-- Opening Marker --
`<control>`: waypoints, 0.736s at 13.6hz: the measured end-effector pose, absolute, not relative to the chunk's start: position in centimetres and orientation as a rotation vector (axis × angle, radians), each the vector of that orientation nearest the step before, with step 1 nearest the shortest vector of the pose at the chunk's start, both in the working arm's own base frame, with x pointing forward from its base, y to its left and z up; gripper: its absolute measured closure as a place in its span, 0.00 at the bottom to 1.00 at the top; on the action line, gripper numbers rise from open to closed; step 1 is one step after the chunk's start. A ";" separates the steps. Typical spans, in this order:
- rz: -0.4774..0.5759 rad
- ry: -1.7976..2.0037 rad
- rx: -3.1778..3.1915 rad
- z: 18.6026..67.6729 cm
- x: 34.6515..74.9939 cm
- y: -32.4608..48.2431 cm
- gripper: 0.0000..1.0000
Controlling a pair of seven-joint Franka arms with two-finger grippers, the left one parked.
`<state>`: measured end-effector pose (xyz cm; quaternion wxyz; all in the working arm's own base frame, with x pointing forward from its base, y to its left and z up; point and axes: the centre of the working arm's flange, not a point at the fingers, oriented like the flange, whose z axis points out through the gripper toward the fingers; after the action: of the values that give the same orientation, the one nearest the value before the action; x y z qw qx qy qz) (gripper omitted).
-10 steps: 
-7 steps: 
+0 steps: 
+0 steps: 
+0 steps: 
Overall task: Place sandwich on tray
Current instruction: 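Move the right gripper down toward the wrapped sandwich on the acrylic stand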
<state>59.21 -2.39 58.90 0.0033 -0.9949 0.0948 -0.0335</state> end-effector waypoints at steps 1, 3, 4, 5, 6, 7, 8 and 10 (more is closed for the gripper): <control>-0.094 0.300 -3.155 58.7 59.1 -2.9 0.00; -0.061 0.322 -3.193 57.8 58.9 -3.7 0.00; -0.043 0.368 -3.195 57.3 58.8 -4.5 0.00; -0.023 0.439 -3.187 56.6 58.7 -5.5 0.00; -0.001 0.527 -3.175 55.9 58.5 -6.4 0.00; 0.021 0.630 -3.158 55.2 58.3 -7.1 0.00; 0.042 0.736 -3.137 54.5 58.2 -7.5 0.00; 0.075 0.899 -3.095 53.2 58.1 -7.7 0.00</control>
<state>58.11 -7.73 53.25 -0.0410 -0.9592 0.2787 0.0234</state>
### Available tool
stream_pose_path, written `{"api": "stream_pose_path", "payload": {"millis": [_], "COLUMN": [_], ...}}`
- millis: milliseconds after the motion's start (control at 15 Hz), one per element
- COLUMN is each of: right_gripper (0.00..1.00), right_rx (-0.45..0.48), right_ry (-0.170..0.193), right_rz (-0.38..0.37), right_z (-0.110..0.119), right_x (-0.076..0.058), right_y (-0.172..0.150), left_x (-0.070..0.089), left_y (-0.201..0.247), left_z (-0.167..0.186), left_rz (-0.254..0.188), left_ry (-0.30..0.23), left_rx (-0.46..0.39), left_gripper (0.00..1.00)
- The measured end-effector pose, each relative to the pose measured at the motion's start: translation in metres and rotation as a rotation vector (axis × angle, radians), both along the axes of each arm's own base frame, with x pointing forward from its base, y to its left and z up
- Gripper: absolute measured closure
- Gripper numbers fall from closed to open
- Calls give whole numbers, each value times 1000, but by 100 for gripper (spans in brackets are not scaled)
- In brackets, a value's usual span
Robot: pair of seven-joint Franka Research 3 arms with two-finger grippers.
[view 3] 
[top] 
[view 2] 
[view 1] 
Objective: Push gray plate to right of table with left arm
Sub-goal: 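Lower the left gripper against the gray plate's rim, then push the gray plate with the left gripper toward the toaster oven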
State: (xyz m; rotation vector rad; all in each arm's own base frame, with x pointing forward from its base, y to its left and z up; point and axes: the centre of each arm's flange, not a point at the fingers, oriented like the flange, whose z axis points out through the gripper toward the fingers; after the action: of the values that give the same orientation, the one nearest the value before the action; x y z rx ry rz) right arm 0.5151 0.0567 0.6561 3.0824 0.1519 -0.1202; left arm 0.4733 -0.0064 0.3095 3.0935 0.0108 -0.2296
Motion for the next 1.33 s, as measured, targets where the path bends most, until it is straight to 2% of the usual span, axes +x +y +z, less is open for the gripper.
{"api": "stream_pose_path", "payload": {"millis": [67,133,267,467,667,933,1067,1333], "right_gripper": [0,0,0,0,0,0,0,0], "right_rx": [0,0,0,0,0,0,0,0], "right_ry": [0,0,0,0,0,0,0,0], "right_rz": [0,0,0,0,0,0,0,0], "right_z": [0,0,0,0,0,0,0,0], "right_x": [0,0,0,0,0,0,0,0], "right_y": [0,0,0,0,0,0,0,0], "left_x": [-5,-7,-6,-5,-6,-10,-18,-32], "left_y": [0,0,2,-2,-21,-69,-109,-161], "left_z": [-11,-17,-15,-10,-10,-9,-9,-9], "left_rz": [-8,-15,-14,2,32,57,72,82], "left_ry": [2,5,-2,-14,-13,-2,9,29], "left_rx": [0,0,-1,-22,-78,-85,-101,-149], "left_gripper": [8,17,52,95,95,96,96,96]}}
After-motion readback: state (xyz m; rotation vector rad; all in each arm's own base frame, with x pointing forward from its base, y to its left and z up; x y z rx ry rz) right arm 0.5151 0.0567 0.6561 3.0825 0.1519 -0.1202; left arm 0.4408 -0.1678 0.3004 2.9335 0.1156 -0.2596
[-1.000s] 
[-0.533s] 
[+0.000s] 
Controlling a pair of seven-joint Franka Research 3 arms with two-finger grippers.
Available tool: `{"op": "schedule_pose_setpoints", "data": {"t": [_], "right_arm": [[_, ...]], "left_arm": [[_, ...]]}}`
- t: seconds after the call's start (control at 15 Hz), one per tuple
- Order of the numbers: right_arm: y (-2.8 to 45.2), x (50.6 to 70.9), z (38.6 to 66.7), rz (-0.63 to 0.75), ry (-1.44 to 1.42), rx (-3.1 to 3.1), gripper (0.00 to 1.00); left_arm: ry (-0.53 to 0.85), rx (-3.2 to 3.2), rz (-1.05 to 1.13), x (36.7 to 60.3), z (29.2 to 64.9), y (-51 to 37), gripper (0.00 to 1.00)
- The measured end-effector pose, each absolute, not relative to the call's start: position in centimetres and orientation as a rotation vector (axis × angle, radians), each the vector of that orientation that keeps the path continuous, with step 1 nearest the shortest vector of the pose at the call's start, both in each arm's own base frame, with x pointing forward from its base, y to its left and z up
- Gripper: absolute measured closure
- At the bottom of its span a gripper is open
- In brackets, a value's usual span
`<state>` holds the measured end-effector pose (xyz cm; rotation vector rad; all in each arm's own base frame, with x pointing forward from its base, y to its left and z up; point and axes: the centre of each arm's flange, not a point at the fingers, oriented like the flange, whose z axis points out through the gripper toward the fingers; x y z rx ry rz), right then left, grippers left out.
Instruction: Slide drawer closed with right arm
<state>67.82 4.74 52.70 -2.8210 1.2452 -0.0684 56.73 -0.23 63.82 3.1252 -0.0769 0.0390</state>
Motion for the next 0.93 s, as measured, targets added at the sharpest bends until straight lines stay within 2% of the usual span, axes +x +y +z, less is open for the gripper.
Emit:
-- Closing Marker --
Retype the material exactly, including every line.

`<control>`: waypoints, 0.736s at 13.6hz: the measured end-effector pose, absolute, not relative to the chunk's start: position in centimetres and orientation as a rotation vector (axis × angle, radians), each the vector of that orientation nearest the step before, with step 1 nearest the shortest vector of the pose at the chunk's start, both in the working arm's own base frame, with x pointing forward from its base, y to its left and z up; gripper: its absolute measured closure as a place in its span, 0.00 at the bottom to 1.00 at the top; on the action line, gripper numbers rise from open to closed; step 1 is one step after the chunk's start. A ";" separates the steps. Typical spans, in this order:
- rz: -0.4774..0.5759 rad
- ry: -1.7976..2.0037 rad
- rx: -3.1778..3.1915 rad
- z: 18.6026..67.6729 cm
- x: 34.6515..74.9939 cm
- y: -32.4608..48.2431 cm
- gripper: 0.0000..1.0000
Controlling a pair of seven-joint Franka arms with two-finger grippers, the left one parked.
`<state>`: measured end-effector pose (xyz cm; quaternion wxyz; all in the working arm's own base frame, with x pointing forward from its base, y to its left and z up; point and axes: the centre of the working arm's flange, not a point at the fingers, oriented like the flange, whose z axis points out through the gripper toward the fingers; after the action: of the values that give the same orientation, the one nearest the value before the action; x y z qw qx qy qz) (gripper omitted).
-10 steps: 
-7 steps: 
+0 steps: 
+0 steps: 
+0 steps: 
Overall task: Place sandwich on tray
Current instruction: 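Move the right gripper down toward the wrapped sandwich on the acrylic stand
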<state>59.21 -2.39 58.90 0.0033 -0.9949 0.0948 -0.0335</state> end-effector waypoints at steps 1, 3, 4, 5, 6, 7, 8 and 10 (more is closed for the gripper): <control>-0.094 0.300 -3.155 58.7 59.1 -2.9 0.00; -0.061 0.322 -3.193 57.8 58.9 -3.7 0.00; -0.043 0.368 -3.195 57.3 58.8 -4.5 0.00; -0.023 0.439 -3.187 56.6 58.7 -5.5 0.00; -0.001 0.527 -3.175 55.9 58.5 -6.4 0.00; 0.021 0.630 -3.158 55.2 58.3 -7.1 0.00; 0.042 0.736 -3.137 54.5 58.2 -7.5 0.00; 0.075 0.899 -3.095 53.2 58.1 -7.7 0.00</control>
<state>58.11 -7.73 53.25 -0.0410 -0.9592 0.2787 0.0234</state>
### Available tool
stream_pose_path, written `{"api": "stream_pose_path", "payload": {"millis": [_], "COLUMN": [_], ...}}`
- millis: milliseconds after the motion's start (control at 15 Hz), one per element
- COLUMN is each of: right_gripper (0.00..1.00), right_rx (-0.45..0.48), right_ry (-0.170..0.193), right_rz (-0.38..0.37), right_z (-0.110..0.119), right_x (-0.076..0.058), right_y (-0.172..0.150), left_x (-0.070..0.089), left_y (-0.201..0.247), left_z (-0.167..0.186), left_rz (-0.254..0.188), left_ry (-0.30..0.23), left_rx (-0.46..0.39), left_gripper (0.00..1.00)
- The measured end-effector pose, each relative to the pose measured at the motion's start: translation in metres and rotation as a rotation vector (axis × angle, radians), both along the axes of each arm's own base frame, with x pointing forward from its base, y to its left and z up
- Gripper: absolute measured closure
- Gripper numbers fall from closed to open
- Calls give whole numbers, each value times 1000, but by 100 for gripper (spans in brackets are not scaled)
- In brackets, a value's usual span
Robot: pair of seven-joint Franka Research 3 arms with two-finger grippers.
[view 3] 
[top] 
[view 2] 
[view 1] 
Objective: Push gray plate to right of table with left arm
Sub-goal: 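Lower the left gripper against the gray plate's rim, then push the gray plate with the left gripper toward the toaster oven
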State: (xyz m; rotation vector rad; all in each arm's own base frame, with x pointing forward from its base, y to its left and z up; point and axes: the centre of each arm's flange, not a point at the fingers, oriented like the flange, whose z axis points out through the gripper toward the fingers; after the action: of the values that give the same orientation, the one nearest the value before the action; x y z rx ry rz) right arm 0.5151 0.0567 0.6561 3.0824 0.1519 -0.1202; left arm 0.4733 -0.0064 0.3095 3.0935 0.0108 -0.2296
Motion for the next 1.33 s, as measured, targets where the path bends most, until it is straight to 2% of the usual span, axes +x +y +z, less is open for the gripper.
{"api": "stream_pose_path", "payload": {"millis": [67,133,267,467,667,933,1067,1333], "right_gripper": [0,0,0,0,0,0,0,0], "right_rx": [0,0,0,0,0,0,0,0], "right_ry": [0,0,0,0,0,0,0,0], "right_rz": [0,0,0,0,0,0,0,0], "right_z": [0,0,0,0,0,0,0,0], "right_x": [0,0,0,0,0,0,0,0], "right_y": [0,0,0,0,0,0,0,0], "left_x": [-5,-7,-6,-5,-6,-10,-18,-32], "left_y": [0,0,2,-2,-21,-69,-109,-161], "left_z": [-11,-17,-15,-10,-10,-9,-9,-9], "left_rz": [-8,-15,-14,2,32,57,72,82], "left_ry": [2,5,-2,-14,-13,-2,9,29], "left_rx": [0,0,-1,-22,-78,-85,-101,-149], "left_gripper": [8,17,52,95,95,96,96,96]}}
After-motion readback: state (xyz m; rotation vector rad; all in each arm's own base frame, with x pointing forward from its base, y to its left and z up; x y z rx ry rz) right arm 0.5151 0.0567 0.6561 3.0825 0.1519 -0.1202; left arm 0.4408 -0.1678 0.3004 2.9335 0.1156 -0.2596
[-1.000s] 
[-0.533s] 
[+0.000s] 
Controlling a pair of seven-joint Franka Research 3 arms with two-finger grippers.
Available tool: `{"op": "schedule_pose_setpoints", "data": {"t": [_], "right_arm": [[_, ...]], "left_arm": [[_, ...]]}}`
- t: seconds after the call's start (control at 15 Hz), one per tuple
- Order of the numbers: right_arm: y (-2.8 to 45.2), x (50.6 to 70.9), z (38.6 to 66.7), rz (-0.63 to 0.75), ry (-1.44 to 1.42), rx (-3.1 to 3.1), gripper (0.00 to 1.00); left_arm: ry (-0.53 to 0.85), rx (-3.2 to 3.2), rz (-1.05 to 1.13), x (36.7 to 60.3), z (29.2 to 64.9), y (-51 to 37), gripper (0.00 to 1.00)
- The measured end-effector pose, each absolute, not relative to the call's start: position in centimetres and orientation as a rotation vector (axis × angle, radians), each the vector of that orientation that keeps the path continuous, with step 1 nearest the shortest vector of the pose at the call's start, both in each arm's own base frame, with x pointing forward from its base, y to its left and z up
- Gripper: absolute measured closure
- At the bottom of its span a gripper is open
- In brackets, a value's usual span
`<state>` holds the measured end-effector pose (xyz cm; rotation vector rad; all in each arm's own base frame, with x pointing forward from its base, y to its left and z up; point and axes: the centre of each arm's flange, not a point at the fingers, oriented like the flange, whose z axis points out through the gripper toward the fingers; x y z rx ry rz), right then left, grippers left out.
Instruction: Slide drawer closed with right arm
<state>67.82 4.74 52.70 -2.8210 1.2452 -0.0684 56.73 -0.23 63.82 3.1252 -0.0769 0.0390</state>
Motion for the next 0.93 s, as measured, targets added at the sharpest bends until straight lines stay within 2% of the usual span, axes +x +y +z, less is open for the gripper.
Emit:

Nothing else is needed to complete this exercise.